A label-free homogeneous electrochemical aptasensor was developed for detection of thrombin based on proximity hybridization triggered hybridization chain reaction induced G-quadruplex formation. Thrombin promoted the formation of a complex via the proximity hybridization of the aptamer DNA strands, which unfolded the molecular beacon, the stem part of molecular beacon as a primer to initiate the hybridization chain reaction process. Thus, with the electrochemical indicator hemin selectively intercalated into the multiple G-quadruplexes, a significant electrochemical signal drop is observed, which is dependent on the concentration of the target thrombin. Thus, using this“signal-off” mode, label-free homogeneous electrochemical strategy for sensitive thrombin assay with a detection limit of 44 fM is realized. Furthermore, this method also exhibits additional advantages of simplicity and low cost, since both expensive labeling and sophisticated probe immobilization processes are avoided. Its high sensitivity, acceptable accuracy, and satisfactory versatility of analytes led to various applications in bioanalysis.

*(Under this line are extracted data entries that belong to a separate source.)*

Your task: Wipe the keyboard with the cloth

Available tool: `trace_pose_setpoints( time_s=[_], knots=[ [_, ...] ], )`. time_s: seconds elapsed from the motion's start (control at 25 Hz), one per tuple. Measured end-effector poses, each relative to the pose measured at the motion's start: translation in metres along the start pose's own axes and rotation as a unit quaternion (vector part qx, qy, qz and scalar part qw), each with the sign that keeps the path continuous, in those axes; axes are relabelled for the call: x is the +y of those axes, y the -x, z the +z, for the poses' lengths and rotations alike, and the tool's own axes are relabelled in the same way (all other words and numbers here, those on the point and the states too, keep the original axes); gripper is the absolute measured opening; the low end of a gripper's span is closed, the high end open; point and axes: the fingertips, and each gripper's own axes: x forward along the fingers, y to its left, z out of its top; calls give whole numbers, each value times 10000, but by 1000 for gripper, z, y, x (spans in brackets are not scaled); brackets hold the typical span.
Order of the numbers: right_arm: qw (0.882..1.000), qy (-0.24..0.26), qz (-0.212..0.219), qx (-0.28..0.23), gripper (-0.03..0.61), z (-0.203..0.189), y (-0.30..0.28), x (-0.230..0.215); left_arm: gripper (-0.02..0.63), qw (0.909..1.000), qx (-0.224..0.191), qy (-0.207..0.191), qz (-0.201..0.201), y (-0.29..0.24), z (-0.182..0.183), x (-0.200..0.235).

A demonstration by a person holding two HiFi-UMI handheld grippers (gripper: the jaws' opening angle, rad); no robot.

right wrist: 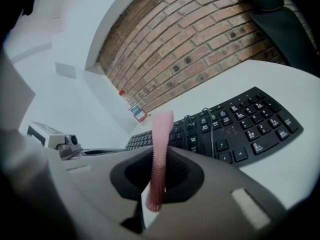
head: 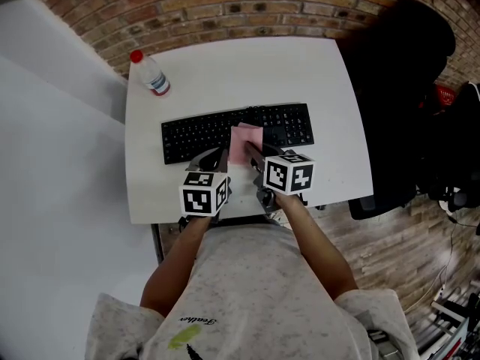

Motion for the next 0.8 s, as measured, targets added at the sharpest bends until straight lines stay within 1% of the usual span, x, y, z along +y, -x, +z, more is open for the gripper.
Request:
trace_pose_setpoints(
  time_s=[0.6,0.8],
  knots=[
    [9998,-40,-43,-194,20,18,33,-36,-8,9999,-10,-134,-36,-16,8,-37],
    [9996,-75,-104,-257,20,25,44,-54,-6,9997,-135,-178,-16,-23,13,-51]
  ],
)
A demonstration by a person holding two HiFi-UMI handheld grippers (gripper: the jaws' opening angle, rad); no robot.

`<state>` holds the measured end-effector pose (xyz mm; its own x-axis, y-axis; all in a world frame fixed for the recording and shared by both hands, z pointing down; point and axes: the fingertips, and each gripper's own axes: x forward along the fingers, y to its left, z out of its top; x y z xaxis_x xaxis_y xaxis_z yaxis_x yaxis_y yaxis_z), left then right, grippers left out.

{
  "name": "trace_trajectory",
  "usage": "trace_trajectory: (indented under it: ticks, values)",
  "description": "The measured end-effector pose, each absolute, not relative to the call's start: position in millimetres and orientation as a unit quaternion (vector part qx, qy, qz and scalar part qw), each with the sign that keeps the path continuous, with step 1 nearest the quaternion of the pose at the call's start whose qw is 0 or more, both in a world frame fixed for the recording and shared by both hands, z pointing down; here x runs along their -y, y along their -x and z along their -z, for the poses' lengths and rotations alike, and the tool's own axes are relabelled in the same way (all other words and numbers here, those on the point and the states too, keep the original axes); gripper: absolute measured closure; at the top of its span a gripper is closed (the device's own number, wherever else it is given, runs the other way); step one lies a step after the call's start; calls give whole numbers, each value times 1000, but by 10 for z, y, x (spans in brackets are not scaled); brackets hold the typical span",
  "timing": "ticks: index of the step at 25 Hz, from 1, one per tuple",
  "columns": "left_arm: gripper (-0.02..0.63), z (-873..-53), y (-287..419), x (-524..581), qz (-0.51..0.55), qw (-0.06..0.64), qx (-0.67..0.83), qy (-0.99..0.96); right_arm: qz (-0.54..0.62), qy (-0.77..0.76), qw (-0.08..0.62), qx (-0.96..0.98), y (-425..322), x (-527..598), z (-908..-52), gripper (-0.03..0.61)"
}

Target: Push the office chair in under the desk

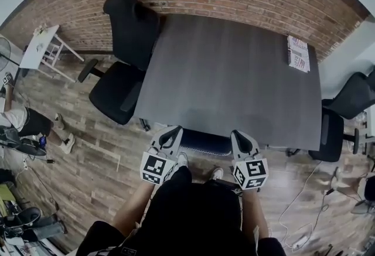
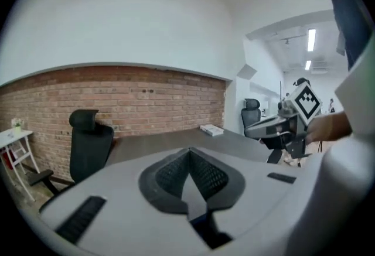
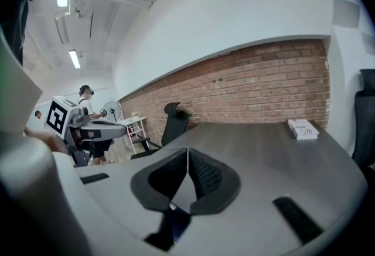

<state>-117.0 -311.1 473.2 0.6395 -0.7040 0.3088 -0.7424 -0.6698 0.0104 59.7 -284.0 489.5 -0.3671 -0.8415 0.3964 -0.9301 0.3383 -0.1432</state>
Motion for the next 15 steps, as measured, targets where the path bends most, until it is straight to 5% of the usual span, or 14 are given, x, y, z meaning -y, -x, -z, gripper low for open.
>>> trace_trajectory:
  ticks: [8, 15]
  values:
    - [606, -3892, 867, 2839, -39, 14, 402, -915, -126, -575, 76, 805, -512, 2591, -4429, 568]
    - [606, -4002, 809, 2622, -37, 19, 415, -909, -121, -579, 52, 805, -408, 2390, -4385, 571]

基于邻近杂交触发的杂交链反应诱导的G-四链体形成，开发了一种无标记的均质电化学适体传感器，用于检测凝血酶。凝血酶通过适体DNA链的邻近杂交促进复合物的形成，其使分子信标展开，分子信标是分子信标的茎部分，用作引发杂交链反应过程的引物。因此，在电化学指示剂血红素选择性地插入多个G-四链体中的情况下，观察到显着的电化学信号下降，这取决于目标凝血酶的浓度。因此，使用这种“信号关闭”模式，可以实现检测限为44 fM的灵敏凝血酶测定的无标记均相电化学策略。此外，由于避免了昂贵的标记和复杂的探针固定过程，该方法还显示出简单和低成本的其他优点。它的高灵敏度，可接受的准确性和令人满意的分析物多功能性导致了生物分析的各种应用。